To solve the expression $\log 0 / 0001 - 2\log 100 + \log 1$, let's break it down step by step.

1. Evaluate each logarithm:

• $\log 0 / 0001$:

  • First, note that $\log(0 / 0001)$ is $\log(1)$, since $0 / 0001$ simplifies to $1$.
  • $\log(1) = 0$ because any base logarithm of 1 is always 0.

• $2 \log 100$:

  • $\log 100$ (assuming base 10) equals 2, since $10^2 = 100$.
  • So, $2 \log 100 = 2 \times 2 = 4$.

• $\log 1$:

  • $\log 1 = 0$ because, as mentioned earlier, the logarithm of 1 in any base is 0.

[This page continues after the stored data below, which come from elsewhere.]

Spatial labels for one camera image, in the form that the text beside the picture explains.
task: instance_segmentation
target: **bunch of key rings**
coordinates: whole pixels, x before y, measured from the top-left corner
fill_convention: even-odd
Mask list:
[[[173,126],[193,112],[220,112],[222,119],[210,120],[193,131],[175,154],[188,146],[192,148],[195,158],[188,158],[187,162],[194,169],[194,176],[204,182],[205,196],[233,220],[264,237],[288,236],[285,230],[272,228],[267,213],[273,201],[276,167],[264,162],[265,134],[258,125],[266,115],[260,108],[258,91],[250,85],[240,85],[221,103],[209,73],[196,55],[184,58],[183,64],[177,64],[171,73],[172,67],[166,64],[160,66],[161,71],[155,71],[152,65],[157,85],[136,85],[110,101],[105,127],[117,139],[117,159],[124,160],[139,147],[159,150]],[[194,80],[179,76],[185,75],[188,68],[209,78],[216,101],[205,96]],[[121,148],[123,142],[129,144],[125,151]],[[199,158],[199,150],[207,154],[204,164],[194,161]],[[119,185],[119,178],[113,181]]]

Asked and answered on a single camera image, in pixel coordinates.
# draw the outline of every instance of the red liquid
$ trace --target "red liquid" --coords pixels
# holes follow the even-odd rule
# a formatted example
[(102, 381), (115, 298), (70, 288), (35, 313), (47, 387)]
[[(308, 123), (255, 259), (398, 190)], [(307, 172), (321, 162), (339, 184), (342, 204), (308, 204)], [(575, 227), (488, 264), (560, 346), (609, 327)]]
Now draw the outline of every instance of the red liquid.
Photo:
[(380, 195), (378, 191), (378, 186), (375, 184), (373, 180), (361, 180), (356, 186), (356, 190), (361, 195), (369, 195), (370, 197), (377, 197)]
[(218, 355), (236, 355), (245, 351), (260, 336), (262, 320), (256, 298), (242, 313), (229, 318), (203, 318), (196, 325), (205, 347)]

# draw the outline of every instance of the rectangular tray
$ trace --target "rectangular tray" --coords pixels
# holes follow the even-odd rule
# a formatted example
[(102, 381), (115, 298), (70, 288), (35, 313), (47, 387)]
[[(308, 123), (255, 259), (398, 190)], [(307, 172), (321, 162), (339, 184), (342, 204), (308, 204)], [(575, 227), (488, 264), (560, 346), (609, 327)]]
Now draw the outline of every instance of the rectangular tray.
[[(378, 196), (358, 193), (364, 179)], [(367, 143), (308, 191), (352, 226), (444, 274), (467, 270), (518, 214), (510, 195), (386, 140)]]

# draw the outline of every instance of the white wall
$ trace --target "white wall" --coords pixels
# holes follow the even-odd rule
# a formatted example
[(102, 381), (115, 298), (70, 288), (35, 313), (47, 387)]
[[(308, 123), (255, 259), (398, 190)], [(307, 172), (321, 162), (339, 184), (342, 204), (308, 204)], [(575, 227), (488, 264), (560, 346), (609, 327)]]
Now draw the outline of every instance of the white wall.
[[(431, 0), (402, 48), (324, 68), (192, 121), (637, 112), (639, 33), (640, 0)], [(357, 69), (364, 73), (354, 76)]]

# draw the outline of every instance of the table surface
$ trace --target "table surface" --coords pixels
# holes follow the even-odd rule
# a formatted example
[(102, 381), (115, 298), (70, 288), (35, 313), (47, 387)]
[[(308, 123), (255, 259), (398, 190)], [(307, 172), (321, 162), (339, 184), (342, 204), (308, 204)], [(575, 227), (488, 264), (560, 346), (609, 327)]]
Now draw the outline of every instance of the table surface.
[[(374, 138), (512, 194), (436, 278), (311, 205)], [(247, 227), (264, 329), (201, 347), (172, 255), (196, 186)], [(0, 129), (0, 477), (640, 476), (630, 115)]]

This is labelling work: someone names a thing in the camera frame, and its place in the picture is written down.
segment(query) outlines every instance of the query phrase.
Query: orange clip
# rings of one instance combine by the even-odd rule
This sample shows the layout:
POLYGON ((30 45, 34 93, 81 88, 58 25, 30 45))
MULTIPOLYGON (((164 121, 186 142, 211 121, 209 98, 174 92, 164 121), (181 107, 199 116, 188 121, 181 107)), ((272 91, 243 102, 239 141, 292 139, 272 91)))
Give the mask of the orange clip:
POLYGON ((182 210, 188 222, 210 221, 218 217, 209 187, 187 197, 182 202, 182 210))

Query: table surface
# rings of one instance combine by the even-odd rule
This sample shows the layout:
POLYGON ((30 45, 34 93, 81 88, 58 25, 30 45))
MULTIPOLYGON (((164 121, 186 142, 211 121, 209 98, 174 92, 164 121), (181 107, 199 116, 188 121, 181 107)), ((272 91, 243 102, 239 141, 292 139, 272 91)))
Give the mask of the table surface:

2. Plug in the evaluated logarithms:

$\log 0 / 0001 - 2\log 100 + \log 1 = 0 - 4 + 0$

3. Simplify the expression:

$0 - 4 + 0 = -4$

So, the final answer is $-4$.

Would you like more details on any step or have any questions?

Here are 5 related questions:

1. What is the logarithm of a negative number?
2. How do you simplify logarithmic expressions with different bases?
3. What is the value of $\log 10^3$?
4. How does the change of base formula work in logarithms?
5. How do you graph logarithmic functions?

Tip: Always check the base of the logarithm before starting your calculations to avoid errors.